Sunday, June 05, 2016

Cohabitation is not good for children


Cohabitation is not marriage. Children do about as well as they do in single parent households even adjusting for income and education. Access to two adults is not the same as parents.  If you remove sex from the justification for cohabitation, it will not happen, regardless of what the couple (usually the woman) uses.  Some countries have institutionalized cohabitation--don't live with your girlfriend in Canada--the state will come after you after you've moved back to the U.S. unless you've agreed to a contract that denies your commitment.

"For most of the latter-half of the twentieth century, divorce posed the greatest threat to child well-being and the institution of marriage.

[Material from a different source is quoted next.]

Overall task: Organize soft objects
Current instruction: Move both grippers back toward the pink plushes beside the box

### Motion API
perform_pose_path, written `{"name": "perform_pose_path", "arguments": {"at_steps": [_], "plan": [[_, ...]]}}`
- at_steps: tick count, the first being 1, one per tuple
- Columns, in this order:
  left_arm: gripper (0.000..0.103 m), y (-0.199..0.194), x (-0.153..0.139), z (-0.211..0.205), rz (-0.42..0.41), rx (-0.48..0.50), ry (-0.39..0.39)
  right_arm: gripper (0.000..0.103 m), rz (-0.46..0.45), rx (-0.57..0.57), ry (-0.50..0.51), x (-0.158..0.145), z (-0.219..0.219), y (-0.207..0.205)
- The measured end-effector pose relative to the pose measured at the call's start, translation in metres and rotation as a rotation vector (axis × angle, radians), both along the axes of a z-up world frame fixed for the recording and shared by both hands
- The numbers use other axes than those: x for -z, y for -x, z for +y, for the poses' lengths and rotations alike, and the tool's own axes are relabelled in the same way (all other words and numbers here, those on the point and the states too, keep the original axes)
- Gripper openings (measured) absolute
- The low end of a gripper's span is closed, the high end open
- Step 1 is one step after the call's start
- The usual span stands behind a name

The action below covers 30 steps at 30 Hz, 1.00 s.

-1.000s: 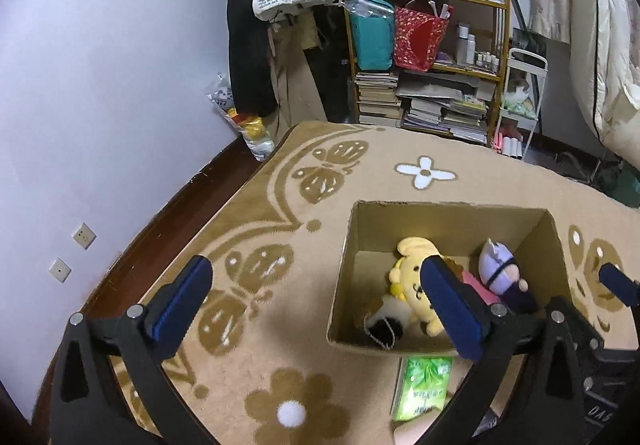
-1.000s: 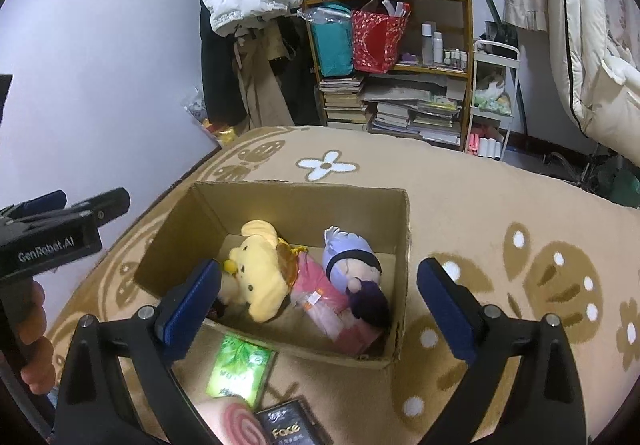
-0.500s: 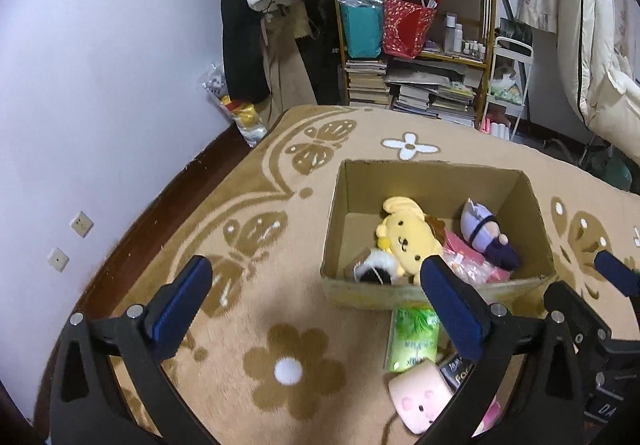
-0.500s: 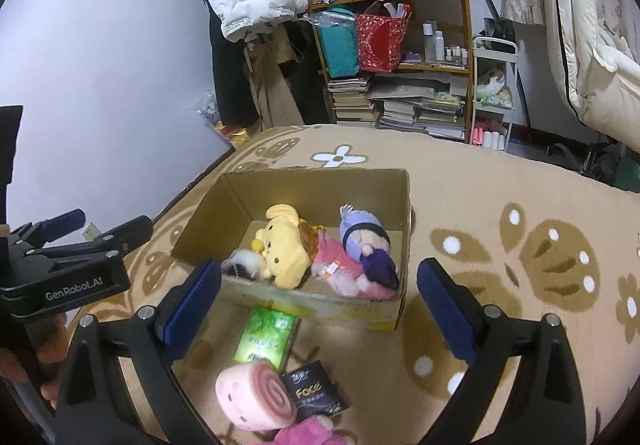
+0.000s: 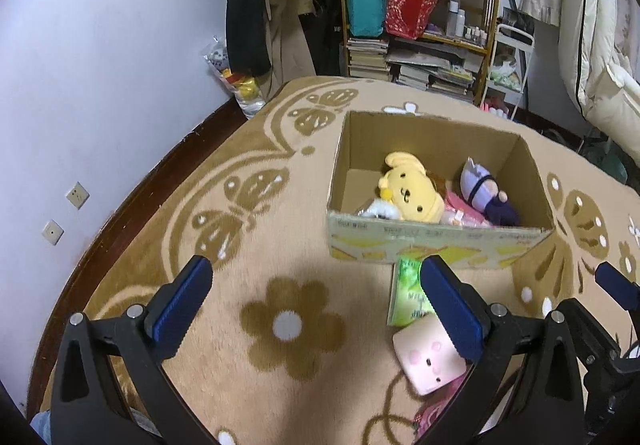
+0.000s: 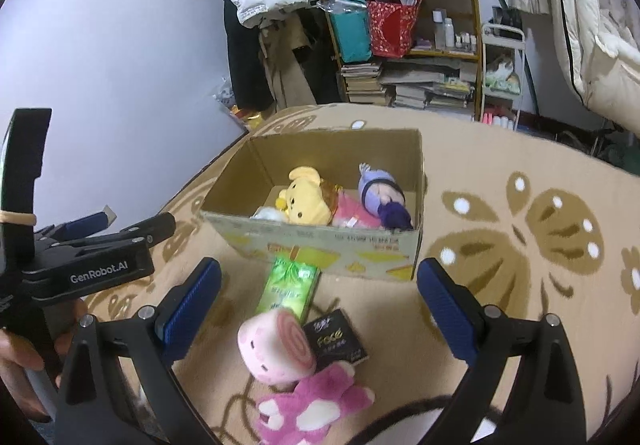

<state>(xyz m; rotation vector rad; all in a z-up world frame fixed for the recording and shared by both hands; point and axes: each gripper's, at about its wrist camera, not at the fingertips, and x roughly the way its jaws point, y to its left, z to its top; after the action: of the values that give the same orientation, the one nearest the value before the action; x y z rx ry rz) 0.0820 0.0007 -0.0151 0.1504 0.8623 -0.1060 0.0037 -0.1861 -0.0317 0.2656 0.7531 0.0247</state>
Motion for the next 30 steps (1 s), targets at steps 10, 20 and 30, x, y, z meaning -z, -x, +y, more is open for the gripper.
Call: {"name": "perform_pose_path", "arguments": {"at_steps": [10, 20, 30], "plan": [[0.103, 0.013, 0.023, -0.003, 0.059, 0.015, -0.006, 0.102, 0.063, 0.006, -0.011, 0.021, 0.003, 0.015], [0.103, 0.016, 0.040, -0.007, 0.117, 0.027, 0.003, 0.103, 0.139, 0.008, -0.012, 0.043, 0.001, 0.016], [0.103, 0.017, 0.053, -0.018, 0.143, 0.061, -0.020, 0.102, 0.208, 0.001, -0.031, 0.063, 0.004, 0.016]]}}
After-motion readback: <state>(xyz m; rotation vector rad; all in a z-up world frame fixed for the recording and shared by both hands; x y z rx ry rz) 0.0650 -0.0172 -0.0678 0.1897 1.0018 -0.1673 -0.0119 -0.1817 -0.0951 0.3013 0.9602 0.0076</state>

Today, that is not the case. New research—made available for the first time in Why Marriage Matters—shows that the rise of cohabiting households with children is the largest unrecognized threat to the quality and stability of children's lives in today's families."
"Cohabitation is playing a growing role in children's lives. Children are now more likely to be exposed to a cohabiting union than to a parental divorce. The report indicates that 24% of kids born to married parents will see their parents divorce or separate by age 12, while 42% of kids will experience a parental cohabitation by age 12."

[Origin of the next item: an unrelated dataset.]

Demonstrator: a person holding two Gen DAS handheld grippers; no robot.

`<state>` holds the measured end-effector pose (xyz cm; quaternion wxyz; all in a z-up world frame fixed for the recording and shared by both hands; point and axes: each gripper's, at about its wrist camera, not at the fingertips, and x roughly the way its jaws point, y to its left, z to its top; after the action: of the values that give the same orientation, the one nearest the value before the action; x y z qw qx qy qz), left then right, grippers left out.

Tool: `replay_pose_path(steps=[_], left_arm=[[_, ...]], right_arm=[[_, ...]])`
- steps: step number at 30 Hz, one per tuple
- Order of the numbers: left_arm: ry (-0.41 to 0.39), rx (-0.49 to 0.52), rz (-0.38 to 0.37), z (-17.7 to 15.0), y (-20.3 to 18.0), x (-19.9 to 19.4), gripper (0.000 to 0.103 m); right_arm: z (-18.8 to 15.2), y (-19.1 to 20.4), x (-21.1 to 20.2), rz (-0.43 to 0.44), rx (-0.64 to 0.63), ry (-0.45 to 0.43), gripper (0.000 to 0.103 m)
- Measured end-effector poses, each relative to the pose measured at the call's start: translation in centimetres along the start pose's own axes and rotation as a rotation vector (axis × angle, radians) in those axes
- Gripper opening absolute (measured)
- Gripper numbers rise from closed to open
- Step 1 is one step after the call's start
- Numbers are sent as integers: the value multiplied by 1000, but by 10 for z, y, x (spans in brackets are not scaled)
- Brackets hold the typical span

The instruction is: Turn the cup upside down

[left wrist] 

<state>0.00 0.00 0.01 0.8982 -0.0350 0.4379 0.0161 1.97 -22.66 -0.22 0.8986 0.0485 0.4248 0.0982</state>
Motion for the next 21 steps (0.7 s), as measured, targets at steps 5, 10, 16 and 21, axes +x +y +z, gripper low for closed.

https://www.youtube.com/watch?v=Hc3cox_GsIk

http://www.globenewswire.com/news-release/2011/08/16/453980/229607/en/New-Report-Cohabitation-Not-Divorce-is-Now-Driving-Rising-Rates-of-Family-Instability-in-America.html

3 comments:

Paula said...

That makes sense. I was damaged by my parents' frequent screaming fights, but they did stay together and I didn't have to deal with other characters appearing and disappearing. My own marriage broke up when my kids were in their late teens, but I've never lived with another man. It only makes sense that when you commit for life to another person you both work harder toward solving problems, taking good care of the kids, and keeping things stable rather than jumping ship at the first sign of a storm. Obviously there will be exceptions, but we're talking about the population as a whole, and how children will benefit.

Norma said...

I would imagine in co-habitation households children would either be fearful of a coming break-up or would be over protective of their remaining parent for some sense of stability.

Norma said...

I recall working as a temp in 1977 when my husband was out of work. I'd have one or two week assignments and meet people outside my usual circle. Like women who lived with men and weren't married. What's so common now seemed very strange then--and I remember one woman being cautioned by another because she had young children and hardly knew the boyfriend who had moved in. I've often thought of those nameless children over the years. Probably now about 50 and passing on mom's values to their grandchildren.